-1
$\begingroup$

Let $X= \min( U, V)$ and $Y= \max(U, V)$ for independent uniform $(0,1)$ variables $U$ and $V$. Find the distribution of $Y-X$.

I'm studying for Exam P with Pitman's text Probability. This is from 5.2.13.

I know the answer is $2(1-x)$ but I'm not sure how to start. I'm looking for a simple approach as I already found a complicated explanation to this problem.

Thank you.

I guess I'm going to have to settle with viewing it as points in a plane. I thought it was simpler than this. Thanks again.

  • 1
    The maximum minus the minimum equals the bigger number minus the smaller number. And that equals the absolute value of the difference. So $Y-X=|U-V|$.2012-05-28
  • 1
    Draw the square $[0,1]\times[0,1]$, and identify the straight lines that correspond to the same absolute value of the difference (following what Michael said).

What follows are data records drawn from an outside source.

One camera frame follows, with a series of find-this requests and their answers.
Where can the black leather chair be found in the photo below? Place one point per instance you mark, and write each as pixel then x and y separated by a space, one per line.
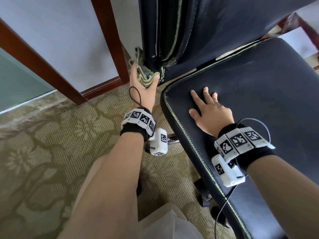
pixel 249 97

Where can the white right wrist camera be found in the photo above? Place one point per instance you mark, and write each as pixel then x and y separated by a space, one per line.
pixel 225 171

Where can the person's right forearm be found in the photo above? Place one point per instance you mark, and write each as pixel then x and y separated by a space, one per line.
pixel 289 196

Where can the green cleaning cloth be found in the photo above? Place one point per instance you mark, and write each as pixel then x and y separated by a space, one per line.
pixel 144 77

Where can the white marker right wristband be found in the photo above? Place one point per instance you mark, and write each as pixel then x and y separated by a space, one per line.
pixel 239 141

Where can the white marker left wristband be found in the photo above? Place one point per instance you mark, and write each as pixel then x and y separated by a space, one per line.
pixel 138 119

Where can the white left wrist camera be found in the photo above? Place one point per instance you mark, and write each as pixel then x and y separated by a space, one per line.
pixel 159 141

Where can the person's left forearm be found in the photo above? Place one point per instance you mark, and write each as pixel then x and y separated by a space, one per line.
pixel 107 191

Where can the white shorts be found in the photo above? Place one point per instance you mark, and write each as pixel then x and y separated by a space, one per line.
pixel 164 224

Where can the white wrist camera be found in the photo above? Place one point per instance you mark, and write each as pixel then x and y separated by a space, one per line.
pixel 159 141
pixel 225 171

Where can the white marker wristband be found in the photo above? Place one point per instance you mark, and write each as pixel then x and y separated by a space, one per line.
pixel 138 119
pixel 239 141

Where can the wooden luggage rack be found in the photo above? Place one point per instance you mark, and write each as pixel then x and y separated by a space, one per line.
pixel 294 22

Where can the frosted glass panel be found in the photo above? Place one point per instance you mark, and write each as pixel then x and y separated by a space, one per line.
pixel 20 84

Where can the person's right hand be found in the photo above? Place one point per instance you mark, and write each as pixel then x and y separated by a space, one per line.
pixel 214 117

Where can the person's left hand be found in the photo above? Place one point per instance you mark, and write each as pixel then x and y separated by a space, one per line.
pixel 144 97

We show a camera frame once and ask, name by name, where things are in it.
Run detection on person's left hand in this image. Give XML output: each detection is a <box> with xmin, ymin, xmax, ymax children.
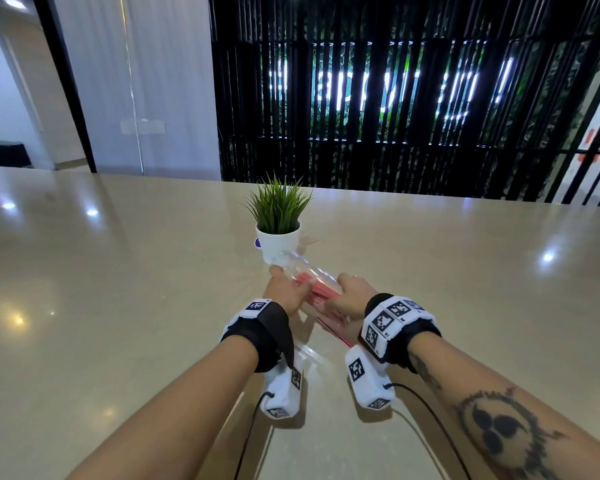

Because the law of $(U,V)$ is uniform on the square, the probability will be proportional to the lenght of the lines.2012-05-28
  • 0
    This is a multi-duplicate.2012-05-28

1 Answers 1

1

Taking Michael Greinecker's comment: look at the distribution of $U-V$. This is a symmetric triangular distribution on $[-1,1]$ and has a density of $1-|x|$.

So $Y-X = \max(U,V) - \min(U,V) = |U-V|$ is a distribution on $[0,1]$ with density $(1-|-x|) + (1-|x|) = 2(1-|x|) = 2(1-x)$ since $x$ is non-negative.